Apache Hive : HCatalog Dynamic Partitioning

Overview

When writing data in HCatalog it is possible to write all records to a single partition. In this case the partition column(s) need not be in the output data.

The following Pig script illustrates this:

A = load 'raw' using HCatLoader(); 
... 
split Z into for_us if region='us', for_eu if region='eu', for_asia if region='asia'; 
store for_us into 'processed' using HCatStorer("ds=20110110, region=us"); 
store for_eu into 'processed' using HCatStorer("ds=20110110, region=eu"); 
store for_asia into 'processed' using HCatStorer("ds=20110110, region=asia");

In cases where you want to write data to multiple partitions simultaneously, this can be done by placing partition columns in the data and not specifying partition values when storing the data.

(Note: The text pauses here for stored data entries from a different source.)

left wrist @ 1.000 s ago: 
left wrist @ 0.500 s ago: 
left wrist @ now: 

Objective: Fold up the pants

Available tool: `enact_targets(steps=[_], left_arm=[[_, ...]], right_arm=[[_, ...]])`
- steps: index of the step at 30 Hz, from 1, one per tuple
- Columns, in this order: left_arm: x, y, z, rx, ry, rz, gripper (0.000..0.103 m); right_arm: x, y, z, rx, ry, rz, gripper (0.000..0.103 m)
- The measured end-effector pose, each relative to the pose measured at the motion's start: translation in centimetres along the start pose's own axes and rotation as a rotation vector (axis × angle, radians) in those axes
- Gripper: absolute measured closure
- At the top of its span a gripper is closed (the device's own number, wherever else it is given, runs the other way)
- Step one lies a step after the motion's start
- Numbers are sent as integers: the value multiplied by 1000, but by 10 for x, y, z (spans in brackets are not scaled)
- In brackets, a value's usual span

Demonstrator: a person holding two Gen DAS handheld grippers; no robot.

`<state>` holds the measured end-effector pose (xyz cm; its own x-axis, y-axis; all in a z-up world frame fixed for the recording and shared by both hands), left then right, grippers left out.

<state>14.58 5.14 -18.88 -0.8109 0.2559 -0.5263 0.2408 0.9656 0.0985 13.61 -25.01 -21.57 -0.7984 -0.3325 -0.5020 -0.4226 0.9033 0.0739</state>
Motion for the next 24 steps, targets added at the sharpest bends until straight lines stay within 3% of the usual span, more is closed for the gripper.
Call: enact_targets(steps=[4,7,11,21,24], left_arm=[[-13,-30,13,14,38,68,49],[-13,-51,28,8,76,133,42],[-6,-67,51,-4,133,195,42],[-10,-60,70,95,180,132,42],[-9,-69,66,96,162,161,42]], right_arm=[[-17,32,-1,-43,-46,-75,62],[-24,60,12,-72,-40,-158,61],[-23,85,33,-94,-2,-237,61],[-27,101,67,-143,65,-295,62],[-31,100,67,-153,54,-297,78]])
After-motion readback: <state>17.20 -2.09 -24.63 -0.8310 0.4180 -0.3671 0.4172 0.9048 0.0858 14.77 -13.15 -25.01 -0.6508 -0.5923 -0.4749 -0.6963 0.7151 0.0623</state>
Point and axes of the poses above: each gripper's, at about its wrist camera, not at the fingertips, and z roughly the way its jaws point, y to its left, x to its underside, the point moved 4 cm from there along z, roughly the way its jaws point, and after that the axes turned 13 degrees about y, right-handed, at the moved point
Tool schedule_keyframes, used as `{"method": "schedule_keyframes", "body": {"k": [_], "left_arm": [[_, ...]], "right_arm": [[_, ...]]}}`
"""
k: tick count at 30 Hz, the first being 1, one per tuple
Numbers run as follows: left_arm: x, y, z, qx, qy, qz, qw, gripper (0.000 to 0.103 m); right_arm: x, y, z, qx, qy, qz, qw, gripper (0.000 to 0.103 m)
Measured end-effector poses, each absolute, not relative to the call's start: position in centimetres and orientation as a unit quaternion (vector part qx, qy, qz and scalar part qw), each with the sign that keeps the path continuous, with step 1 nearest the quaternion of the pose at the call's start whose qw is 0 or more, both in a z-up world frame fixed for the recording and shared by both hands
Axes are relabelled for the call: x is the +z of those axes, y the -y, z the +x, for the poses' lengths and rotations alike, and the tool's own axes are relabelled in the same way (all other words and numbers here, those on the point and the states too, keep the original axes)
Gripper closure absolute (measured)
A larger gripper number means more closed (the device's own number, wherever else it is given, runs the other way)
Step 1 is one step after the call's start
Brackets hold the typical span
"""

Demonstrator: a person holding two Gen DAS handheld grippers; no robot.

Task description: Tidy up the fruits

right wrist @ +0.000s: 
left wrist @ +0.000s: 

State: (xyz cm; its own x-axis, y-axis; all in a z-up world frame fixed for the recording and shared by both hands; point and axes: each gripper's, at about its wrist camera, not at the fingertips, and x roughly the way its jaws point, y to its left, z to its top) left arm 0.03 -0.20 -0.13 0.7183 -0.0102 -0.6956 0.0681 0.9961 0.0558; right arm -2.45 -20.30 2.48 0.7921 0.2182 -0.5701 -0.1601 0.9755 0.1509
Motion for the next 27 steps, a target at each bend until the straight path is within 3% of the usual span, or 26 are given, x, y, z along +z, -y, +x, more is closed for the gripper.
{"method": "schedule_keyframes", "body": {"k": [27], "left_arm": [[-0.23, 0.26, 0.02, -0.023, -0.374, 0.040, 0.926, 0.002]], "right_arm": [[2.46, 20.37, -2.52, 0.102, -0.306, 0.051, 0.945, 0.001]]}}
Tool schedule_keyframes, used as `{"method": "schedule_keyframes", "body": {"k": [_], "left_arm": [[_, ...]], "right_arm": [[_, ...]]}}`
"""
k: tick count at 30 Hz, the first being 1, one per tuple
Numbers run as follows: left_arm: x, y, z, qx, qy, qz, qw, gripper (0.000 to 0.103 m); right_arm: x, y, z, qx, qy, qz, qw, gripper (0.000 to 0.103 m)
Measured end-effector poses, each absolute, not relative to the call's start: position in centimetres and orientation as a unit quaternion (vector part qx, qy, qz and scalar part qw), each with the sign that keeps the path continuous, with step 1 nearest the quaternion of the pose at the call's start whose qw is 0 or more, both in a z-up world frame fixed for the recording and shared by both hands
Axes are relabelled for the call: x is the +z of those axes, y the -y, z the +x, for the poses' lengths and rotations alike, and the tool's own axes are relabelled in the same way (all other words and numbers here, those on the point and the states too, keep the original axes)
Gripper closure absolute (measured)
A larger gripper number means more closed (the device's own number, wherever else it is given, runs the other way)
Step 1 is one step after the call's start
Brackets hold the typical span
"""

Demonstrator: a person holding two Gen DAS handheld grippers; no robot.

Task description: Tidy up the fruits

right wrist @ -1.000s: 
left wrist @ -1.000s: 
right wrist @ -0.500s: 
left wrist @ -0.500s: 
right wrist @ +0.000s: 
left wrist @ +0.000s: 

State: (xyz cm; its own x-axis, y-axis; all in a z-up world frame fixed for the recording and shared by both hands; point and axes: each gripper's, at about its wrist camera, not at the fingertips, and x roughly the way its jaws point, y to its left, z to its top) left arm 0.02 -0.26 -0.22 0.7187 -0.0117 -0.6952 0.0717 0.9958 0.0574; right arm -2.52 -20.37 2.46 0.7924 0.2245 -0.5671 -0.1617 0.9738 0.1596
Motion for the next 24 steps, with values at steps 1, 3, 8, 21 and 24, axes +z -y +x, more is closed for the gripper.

A = load 'raw' using HCatLoader(); 
... 
store Z into 'processed' using HCatStorer();

The way dynamic partitioning works is that HCatalog locates partition columns in the data passed to it and uses the data in these columns to split the rows across multiple partitions. (The data passed to HCatalog must have a schema that matches the schema of the destination table and hence should always contain partition columns.) It is important to note that partition columns can’t contain null values or the whole process will fail.

It is also important to note that all partitions created during a single run are part of one transaction; therefore if any part of the process fails, none of the partitions will be added to the table.

External Tables

Version

This section describes changes that occurred in HCatalog 0.5, 0.12, and 0.13 for dynamic partitions of external tables.

Starting in HCatalog 0.5, dynamic partitioning on external tables was broken (HCATALOG-500). This issue was fixed in Hive 0.12.0 by creating dynamic partitions of external tables in locations based on metadata rather than user specifications (HIVE-5011). Starting in Hive 0.13.0, users are able to customize the locations by specifying a path pattern in the job configuration property hcat.dynamic.partitioning.custom.pattern (HIVE-6109). Static partitions for external tables can have user-specified locations in all Hive releases.

For example, in Hive 0.12.0 if a table named user_logs is partitioned by (year, month, day, hour, minute, country) and stored at external location “hdfs://hcat/data/user_logs”, then the locations of its dynamic partitions have the standard Hive format which includes keys as well as values, such as:

hdfs://hcat/data/user_logs/year=2013/month=12/day=21/hour=06/minute=10/country=US

In Hive 0.13.0 and later, hcat.dynamic.partitioning.custom.pattern can be configured to a custom path pattern. For example, the pattern “${year}/${month}/${day}/${hour}/${minute}/${country}” omits keys from the path:

hdfs://hcat/data/user_logs/2013/12/21/06/10/US

Each dynamic partition column must be present in the custom location path in the format ${column_name}, and the custom location path must consist of all dynamic partition columns. Other valid custom path strings include:

data/${year}/${month}/${day}/${country}
${year}‐${month}‐${day}/country=${country}
output/yr=${year}/mon=${month}/day=${day}/geo=${country}

See HCatalog Configuration Properties for another example. Also see the PDF attachment to HIVE-6019 for details of the implementation.

Hive Dynamic Partitions

Information about Hive dynamic partitions is available here:

Usage with Pig

Usage from Pig is very simple! Instead of specifying all keys as one normally does for a store, users can specify the keys that are actually needed. HCatOutputFormat will trigger on dynamic partitioning usage if necessary (if a key value is not specified) and will inspect the data to write it out appropriately.

So this statement…

store A into 'mytable' using HCatStorer("a=1, b=1");

…is equivalent to any of the following statements, if the data has only values where a=1 and b=1:

store A into 'mytable' using HCatStorer();

store A into 'mytable' using HCatStorer("a=1");

store A into 'mytable' using HCatStorer("b=1");

On the other hand, if there is data that spans more than one partition, then HCatOutputFormat will automatically figure out how to spray the data appropriately.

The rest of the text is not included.